NOTE 10 – SHAREHOLDERS' EQUITY

 

A.The rights of Ordinary Shares are as follows:

 

The Ordinary Shares confer upon the holders the right to receive notice to participate and vote in general meetings of shareholders of the Company, the right to receive dividends, if declared, and the right to participate in a distribution of the surplus of assets upon liquidation of the Company.

 

B.Issuance of shares, warrants and options

 

1.Private placements

 

(a)On March 1, 2016, the Company raised USD 4,482 (gross) through a private placement of its Ordinary Shares. The Company issued a total of 9,994,267 Ordinary Shares, (NIS 1.75 per share, approximately $0.45 per share) and a total of 21,531,390 warrants ("Warrants A" and "Warrants B") to purchase one Ordinary Share for every share purchased in the private placement: 9,994,267 Warrants A at an exercise price of NIS 3 per share, which are exercisable until the 18 month anniversary of the date of issuance and 11,537,123 Warrants B at an exercise price of NIS 4 per share which are exercisable until the 36 month anniversary of the date of issuance. After deducting closing costs and fees, the Company received proceeds of approximately USD 4,100, net of issuance expenses.

 

In accordance with ASC 815, as the exercise price of Warrants A and Warrants B is denominated in a currency other than the Company's functional currency, the warrants were recorded in liabilities at their fair value as of the date of issuance, in the amount of USD 1,581. Issuance expenses attributable to the warrants were recorded in the statements of operations. The remainder of the proceeds, allocated to the Ordinary Shares issued, in the amount of USD 2,661, net of issuance expenses attributable to the Ordinary Shares, was recorded in equity. 

 

As of December 31, 2018, warrants A have been exercised in full and the outstanding balance of warrants B is 9,752,984 (see note 17E).

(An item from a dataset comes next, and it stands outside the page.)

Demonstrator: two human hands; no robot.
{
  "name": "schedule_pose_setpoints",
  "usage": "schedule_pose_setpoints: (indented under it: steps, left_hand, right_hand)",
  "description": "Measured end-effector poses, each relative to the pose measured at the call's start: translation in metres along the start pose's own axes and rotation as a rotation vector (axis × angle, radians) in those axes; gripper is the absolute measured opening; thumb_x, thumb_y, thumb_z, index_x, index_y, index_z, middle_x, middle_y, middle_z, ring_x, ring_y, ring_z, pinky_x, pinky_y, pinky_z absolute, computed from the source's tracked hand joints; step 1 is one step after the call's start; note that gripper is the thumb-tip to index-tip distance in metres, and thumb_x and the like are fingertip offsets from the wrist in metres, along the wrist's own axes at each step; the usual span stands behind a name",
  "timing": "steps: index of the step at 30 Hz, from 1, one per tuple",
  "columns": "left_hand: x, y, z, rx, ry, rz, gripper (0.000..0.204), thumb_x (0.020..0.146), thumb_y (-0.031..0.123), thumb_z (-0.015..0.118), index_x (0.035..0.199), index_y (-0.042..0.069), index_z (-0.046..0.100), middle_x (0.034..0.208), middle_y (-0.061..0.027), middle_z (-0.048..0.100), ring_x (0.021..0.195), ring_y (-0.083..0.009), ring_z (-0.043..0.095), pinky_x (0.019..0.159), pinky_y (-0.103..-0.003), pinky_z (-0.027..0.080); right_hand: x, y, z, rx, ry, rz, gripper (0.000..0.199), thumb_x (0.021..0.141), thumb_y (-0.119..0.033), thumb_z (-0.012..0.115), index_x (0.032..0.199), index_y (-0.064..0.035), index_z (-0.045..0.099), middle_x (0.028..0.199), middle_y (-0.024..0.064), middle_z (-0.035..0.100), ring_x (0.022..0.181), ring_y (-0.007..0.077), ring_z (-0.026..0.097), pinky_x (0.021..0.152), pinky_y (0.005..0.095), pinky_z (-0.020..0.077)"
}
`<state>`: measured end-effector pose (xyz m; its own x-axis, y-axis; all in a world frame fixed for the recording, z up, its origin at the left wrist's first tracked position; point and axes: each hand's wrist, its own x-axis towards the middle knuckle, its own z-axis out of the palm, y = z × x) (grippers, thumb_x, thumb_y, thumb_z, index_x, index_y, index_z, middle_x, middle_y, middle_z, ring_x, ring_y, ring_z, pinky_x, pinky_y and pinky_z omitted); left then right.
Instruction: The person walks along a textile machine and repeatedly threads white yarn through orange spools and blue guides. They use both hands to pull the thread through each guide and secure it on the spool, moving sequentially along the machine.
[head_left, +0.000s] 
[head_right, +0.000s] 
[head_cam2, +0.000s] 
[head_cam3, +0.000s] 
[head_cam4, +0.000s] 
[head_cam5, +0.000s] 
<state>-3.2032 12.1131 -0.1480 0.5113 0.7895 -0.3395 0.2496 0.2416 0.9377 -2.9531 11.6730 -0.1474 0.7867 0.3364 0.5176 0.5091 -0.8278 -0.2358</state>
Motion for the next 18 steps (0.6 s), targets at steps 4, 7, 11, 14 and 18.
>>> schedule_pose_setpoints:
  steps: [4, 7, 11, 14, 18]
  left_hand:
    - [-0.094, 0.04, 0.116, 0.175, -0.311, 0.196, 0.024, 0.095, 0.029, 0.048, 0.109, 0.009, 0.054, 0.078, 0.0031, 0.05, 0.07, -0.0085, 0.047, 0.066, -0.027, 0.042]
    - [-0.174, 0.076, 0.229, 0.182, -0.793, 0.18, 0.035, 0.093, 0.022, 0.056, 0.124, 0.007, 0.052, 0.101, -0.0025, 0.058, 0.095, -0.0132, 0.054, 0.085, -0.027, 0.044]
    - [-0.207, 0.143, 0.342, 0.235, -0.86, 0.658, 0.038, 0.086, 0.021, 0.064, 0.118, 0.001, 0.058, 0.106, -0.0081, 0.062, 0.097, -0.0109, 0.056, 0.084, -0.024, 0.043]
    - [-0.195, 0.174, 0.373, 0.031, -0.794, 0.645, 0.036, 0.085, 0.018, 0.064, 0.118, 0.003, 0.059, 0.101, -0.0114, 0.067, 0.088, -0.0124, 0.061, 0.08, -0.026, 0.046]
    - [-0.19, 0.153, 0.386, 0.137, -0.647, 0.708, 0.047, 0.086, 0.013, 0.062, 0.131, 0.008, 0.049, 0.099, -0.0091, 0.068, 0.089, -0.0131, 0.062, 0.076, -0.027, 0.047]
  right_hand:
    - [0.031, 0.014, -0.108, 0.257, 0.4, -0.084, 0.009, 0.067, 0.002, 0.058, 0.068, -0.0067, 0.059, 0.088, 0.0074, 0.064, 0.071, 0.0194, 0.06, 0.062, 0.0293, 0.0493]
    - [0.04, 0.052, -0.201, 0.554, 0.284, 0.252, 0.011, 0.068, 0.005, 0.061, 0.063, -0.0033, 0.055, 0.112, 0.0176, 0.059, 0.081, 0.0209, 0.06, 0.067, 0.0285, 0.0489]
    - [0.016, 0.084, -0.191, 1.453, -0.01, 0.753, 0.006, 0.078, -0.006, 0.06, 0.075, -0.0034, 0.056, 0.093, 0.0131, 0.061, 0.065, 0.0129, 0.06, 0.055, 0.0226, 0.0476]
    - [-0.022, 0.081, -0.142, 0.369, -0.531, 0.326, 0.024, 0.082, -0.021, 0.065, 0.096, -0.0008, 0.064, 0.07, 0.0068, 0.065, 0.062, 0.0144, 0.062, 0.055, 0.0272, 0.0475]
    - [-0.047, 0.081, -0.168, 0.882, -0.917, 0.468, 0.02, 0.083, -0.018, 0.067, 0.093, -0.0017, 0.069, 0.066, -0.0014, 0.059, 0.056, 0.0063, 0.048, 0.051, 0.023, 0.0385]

(b)On May 17, 2016, the Company raised USD 943 (gross) through a private placement of its Ordinary Shares. The Company issued a total of 2,028,568 Ordinary Shares, (NIS 1.75 per share, approximately $0.46 per share) and a total of 4,057,136 Warrants A and Warrants B to purchase one Ordinary Share for every share purchased in the private placement: 2,028,568 Warrants A at an exercise price of NIS 3 per share which are exercisable until the 18 month anniversary of the date of issuance and 2,028,568 Warrants B at an exercise price of NIS 4 per share which are exercisable until the 36 month anniversary of the date of issuance. After deducting closing costs and fees, the Company received proceeds of approximately USD 858, net of issuance expenses.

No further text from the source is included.